## Work order
Copy out all lines in the data below containing the string "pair".

(Stored dataset items)

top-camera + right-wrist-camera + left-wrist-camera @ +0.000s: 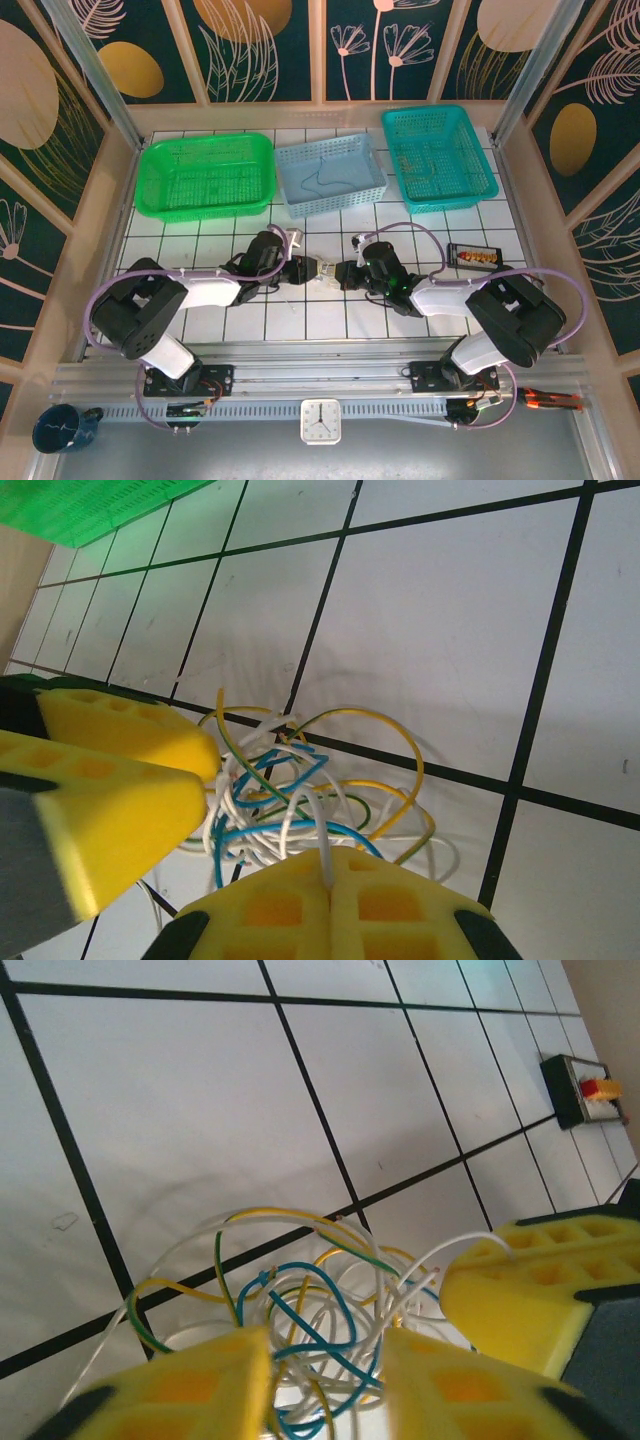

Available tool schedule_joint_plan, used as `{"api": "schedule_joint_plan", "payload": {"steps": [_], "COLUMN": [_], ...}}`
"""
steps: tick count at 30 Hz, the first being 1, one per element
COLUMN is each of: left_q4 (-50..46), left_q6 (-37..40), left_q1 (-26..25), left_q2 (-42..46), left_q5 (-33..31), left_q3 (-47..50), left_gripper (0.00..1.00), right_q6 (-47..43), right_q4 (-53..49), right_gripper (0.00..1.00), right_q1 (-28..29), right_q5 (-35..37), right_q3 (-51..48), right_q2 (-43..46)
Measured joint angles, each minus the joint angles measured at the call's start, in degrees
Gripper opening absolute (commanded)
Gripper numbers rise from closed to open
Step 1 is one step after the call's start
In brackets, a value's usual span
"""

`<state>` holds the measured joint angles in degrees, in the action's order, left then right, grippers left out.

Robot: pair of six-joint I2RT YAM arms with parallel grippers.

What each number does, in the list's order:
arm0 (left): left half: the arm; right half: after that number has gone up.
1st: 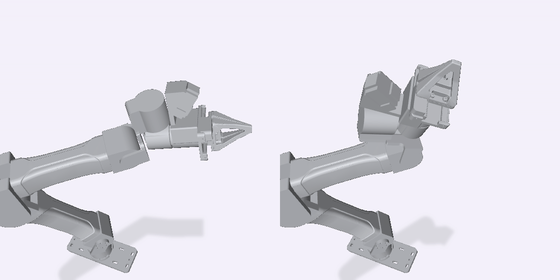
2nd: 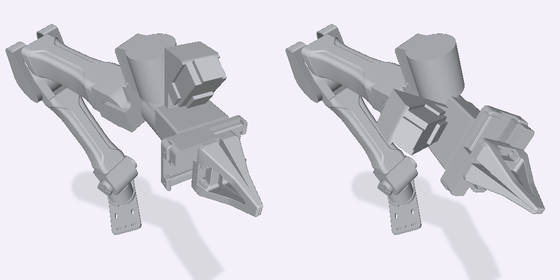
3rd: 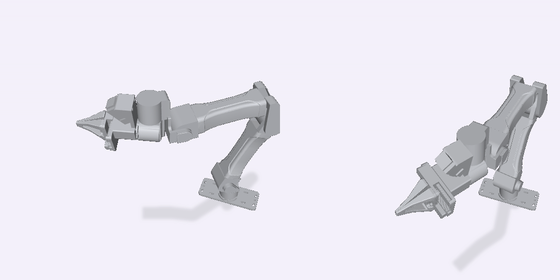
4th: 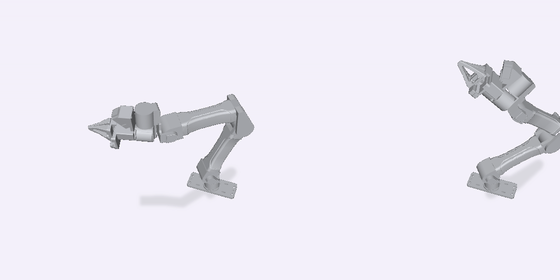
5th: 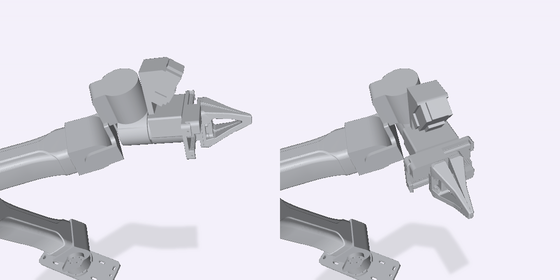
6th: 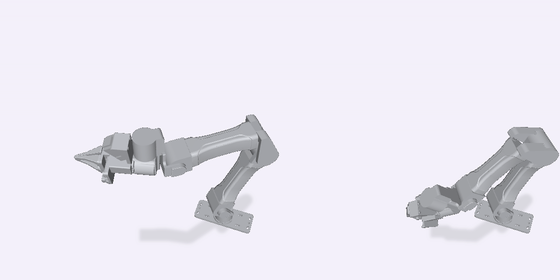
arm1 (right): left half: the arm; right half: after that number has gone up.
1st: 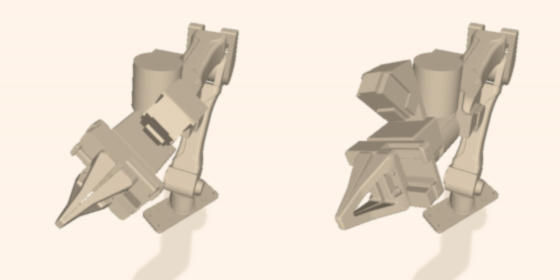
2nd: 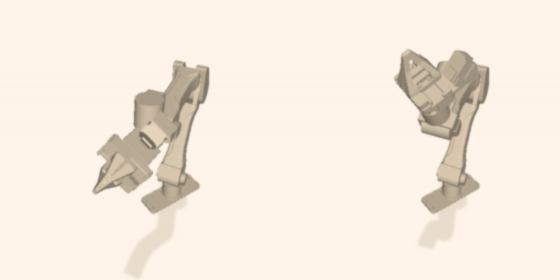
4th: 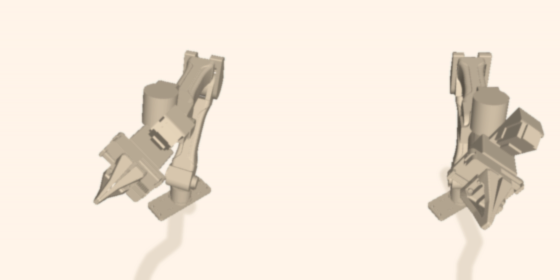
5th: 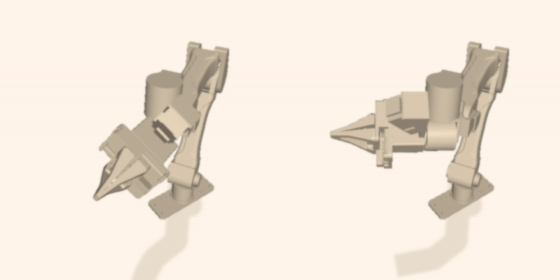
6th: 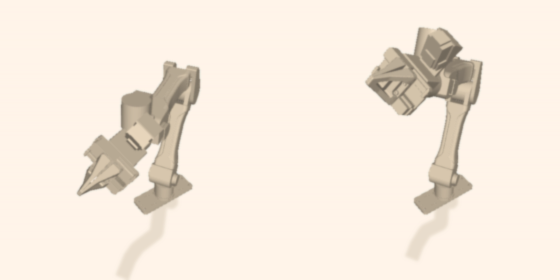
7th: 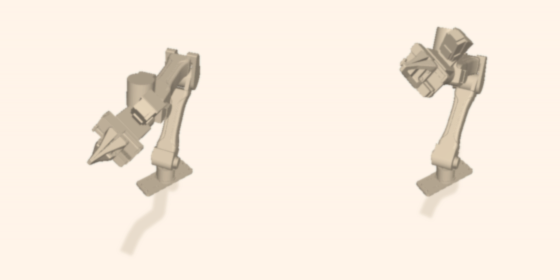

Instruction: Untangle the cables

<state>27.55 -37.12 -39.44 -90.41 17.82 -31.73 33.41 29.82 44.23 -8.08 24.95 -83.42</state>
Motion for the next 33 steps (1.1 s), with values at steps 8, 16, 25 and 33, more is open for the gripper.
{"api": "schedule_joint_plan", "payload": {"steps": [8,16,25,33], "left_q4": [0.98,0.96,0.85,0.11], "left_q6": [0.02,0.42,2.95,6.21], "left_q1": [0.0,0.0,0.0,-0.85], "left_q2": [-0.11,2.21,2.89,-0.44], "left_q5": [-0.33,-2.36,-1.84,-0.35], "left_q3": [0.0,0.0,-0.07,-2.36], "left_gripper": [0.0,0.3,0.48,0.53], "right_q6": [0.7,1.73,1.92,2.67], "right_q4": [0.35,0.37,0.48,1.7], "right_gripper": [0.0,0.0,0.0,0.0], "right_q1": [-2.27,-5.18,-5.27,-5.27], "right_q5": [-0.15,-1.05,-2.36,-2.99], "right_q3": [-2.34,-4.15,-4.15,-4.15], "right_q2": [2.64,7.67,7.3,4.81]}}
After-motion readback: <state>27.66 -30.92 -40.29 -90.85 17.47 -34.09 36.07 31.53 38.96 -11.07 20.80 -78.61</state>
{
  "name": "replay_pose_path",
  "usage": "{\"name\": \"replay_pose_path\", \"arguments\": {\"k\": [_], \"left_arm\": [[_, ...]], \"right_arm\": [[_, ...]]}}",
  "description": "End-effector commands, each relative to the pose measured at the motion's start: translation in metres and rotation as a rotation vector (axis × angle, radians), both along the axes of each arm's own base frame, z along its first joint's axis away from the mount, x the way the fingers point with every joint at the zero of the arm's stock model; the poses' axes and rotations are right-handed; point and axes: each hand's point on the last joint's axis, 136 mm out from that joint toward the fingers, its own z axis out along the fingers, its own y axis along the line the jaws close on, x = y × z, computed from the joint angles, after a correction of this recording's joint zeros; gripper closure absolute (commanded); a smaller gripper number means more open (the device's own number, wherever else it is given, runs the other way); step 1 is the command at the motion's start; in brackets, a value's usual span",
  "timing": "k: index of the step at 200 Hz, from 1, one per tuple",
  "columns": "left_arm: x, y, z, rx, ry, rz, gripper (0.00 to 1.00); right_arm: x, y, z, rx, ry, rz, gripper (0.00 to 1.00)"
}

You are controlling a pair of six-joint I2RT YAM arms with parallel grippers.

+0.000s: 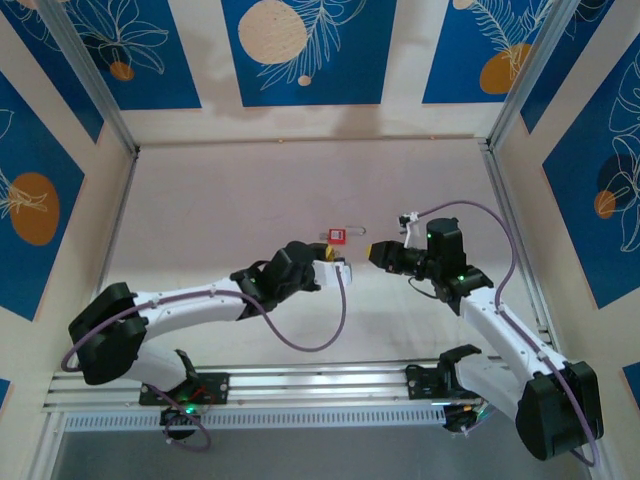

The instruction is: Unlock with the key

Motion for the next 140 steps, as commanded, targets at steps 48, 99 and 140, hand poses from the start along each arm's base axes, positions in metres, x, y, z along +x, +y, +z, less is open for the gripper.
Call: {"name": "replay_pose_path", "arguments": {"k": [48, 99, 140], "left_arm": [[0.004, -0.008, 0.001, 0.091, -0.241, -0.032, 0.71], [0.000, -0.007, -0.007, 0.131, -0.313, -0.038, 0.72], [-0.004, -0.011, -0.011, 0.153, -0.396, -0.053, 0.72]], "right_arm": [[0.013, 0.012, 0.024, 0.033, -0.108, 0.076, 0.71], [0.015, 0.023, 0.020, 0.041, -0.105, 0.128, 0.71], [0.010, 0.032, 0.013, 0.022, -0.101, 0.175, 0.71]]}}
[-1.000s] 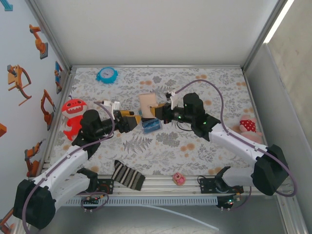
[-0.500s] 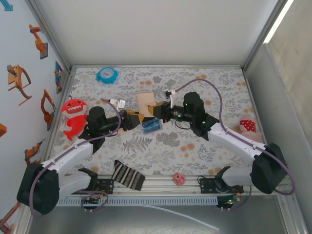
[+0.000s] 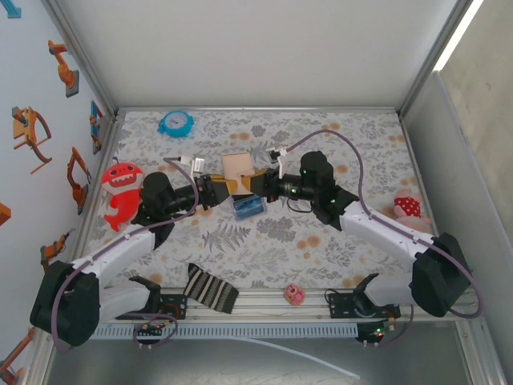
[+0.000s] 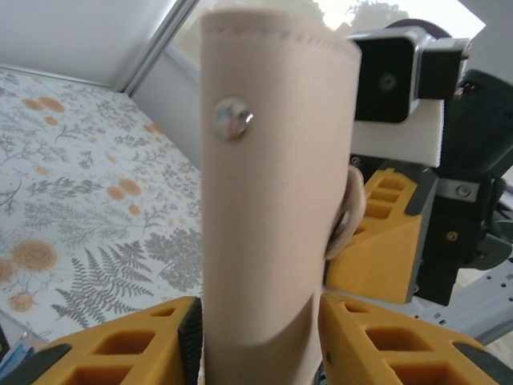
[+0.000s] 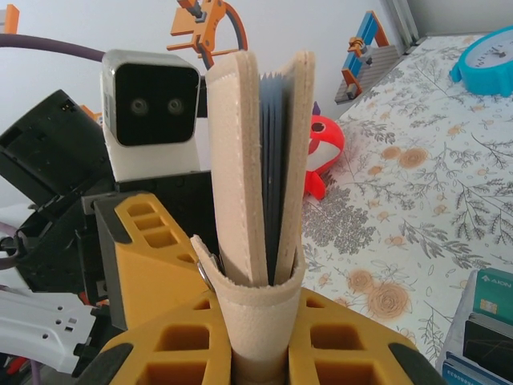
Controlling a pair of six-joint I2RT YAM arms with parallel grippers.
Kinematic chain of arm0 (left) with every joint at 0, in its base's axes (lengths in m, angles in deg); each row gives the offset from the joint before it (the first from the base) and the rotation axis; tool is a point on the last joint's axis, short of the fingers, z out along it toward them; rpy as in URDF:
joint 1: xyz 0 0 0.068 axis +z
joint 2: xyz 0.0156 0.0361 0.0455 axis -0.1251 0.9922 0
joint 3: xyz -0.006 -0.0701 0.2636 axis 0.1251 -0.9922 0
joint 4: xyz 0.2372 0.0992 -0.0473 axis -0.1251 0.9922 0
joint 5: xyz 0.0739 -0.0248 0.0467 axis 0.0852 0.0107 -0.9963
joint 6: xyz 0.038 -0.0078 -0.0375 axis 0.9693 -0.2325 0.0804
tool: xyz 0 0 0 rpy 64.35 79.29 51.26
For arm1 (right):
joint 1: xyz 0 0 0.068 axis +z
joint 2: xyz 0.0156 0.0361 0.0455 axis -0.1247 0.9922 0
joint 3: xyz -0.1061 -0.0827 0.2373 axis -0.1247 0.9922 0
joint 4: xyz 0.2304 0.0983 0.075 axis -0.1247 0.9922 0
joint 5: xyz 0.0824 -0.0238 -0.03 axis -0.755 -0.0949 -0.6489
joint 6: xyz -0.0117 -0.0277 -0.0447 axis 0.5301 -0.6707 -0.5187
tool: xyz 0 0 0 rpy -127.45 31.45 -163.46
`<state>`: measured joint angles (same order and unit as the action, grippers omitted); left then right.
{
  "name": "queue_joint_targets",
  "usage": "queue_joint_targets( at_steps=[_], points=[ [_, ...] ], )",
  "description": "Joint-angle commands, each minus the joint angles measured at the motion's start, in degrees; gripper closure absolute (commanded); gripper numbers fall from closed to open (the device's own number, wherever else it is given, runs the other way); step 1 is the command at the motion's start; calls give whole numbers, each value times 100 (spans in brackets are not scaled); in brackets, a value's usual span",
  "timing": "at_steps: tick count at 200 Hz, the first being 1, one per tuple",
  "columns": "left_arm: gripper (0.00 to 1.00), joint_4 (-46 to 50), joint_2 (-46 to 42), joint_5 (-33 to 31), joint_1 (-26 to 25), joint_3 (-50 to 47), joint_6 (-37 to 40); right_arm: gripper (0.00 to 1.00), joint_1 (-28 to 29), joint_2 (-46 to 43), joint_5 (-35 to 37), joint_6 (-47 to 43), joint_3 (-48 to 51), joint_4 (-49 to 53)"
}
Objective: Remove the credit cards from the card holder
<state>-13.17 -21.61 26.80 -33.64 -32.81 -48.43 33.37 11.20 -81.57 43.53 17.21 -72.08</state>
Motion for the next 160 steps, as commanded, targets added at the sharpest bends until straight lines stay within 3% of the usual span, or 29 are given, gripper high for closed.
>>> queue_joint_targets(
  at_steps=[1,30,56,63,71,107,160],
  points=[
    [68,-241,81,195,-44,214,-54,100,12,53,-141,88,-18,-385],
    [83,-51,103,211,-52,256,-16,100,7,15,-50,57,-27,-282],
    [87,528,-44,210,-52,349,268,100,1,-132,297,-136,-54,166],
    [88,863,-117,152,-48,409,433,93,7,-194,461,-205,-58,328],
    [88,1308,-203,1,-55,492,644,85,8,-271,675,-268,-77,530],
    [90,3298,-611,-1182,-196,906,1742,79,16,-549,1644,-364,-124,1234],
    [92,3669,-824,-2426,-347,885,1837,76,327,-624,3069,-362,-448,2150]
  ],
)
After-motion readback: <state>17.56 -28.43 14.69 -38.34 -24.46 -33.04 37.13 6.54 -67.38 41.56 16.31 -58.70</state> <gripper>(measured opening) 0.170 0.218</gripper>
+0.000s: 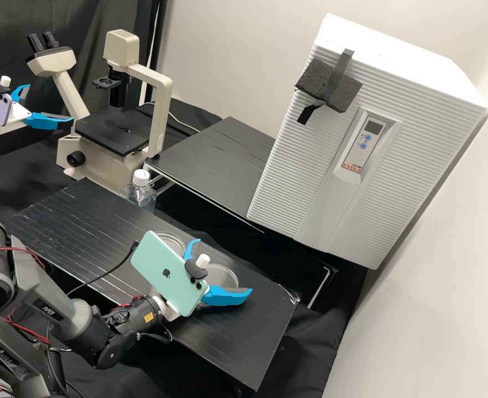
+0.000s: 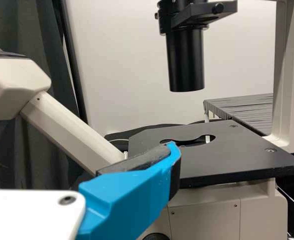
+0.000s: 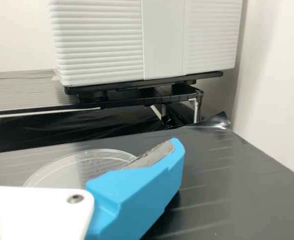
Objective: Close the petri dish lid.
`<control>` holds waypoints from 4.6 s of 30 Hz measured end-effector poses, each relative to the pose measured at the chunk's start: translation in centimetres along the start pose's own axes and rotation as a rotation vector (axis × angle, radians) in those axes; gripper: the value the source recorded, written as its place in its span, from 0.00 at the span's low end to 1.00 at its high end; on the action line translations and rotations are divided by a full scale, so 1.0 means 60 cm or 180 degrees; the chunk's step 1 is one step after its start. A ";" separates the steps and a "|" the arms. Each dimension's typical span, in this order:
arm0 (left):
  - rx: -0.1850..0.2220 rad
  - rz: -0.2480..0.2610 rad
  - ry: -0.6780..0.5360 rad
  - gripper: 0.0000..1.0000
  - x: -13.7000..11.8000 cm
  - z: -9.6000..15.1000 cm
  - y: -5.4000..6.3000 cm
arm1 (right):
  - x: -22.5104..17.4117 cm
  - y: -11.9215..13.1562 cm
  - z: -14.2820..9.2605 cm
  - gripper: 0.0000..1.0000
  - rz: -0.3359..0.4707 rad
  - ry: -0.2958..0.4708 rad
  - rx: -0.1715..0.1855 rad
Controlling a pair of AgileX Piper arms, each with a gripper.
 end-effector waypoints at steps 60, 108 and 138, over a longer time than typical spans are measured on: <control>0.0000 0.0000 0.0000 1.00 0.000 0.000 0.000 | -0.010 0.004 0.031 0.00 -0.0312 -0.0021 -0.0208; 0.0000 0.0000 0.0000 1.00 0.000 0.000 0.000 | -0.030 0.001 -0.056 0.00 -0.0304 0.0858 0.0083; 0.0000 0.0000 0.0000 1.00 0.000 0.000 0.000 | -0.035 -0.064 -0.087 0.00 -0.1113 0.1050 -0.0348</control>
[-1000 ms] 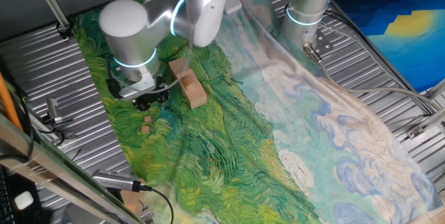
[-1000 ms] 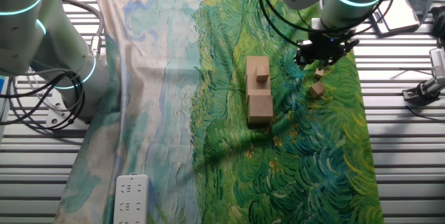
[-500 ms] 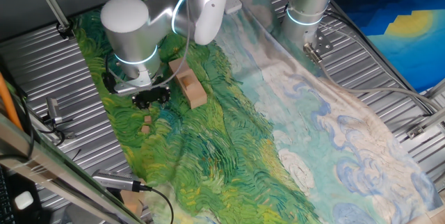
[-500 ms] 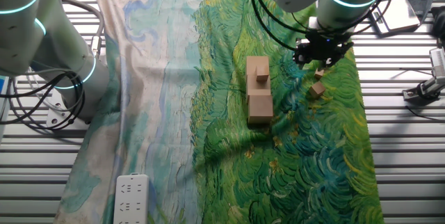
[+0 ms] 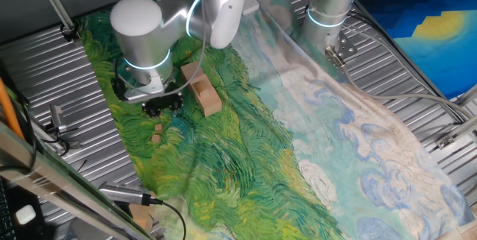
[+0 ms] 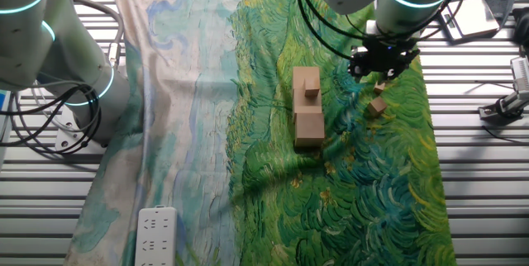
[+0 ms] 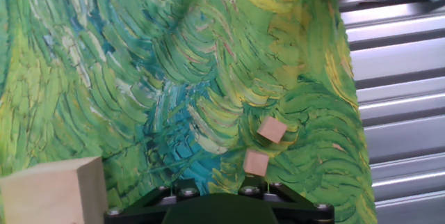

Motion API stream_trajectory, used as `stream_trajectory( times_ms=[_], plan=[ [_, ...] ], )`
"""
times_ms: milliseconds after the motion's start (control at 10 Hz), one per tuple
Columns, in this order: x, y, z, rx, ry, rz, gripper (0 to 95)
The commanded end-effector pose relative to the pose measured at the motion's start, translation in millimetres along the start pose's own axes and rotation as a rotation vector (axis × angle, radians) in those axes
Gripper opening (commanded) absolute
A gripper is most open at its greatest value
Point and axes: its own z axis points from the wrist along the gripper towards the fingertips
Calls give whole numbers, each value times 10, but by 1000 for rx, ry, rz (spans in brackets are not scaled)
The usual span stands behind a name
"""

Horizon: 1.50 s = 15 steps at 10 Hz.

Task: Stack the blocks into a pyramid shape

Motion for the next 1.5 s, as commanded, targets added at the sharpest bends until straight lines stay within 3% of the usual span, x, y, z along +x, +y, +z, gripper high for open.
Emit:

## Task output
Robot: pair of six-joint I2RT YAM arms with parallel grippers.
You are controlling a pair of six-joint I2RT YAM arms with parallel grippers.
Controlling a pair of six-joint I2RT YAM arms with parallel grippers.
Controlling a pair of AgileX Piper arms, each with a gripper.

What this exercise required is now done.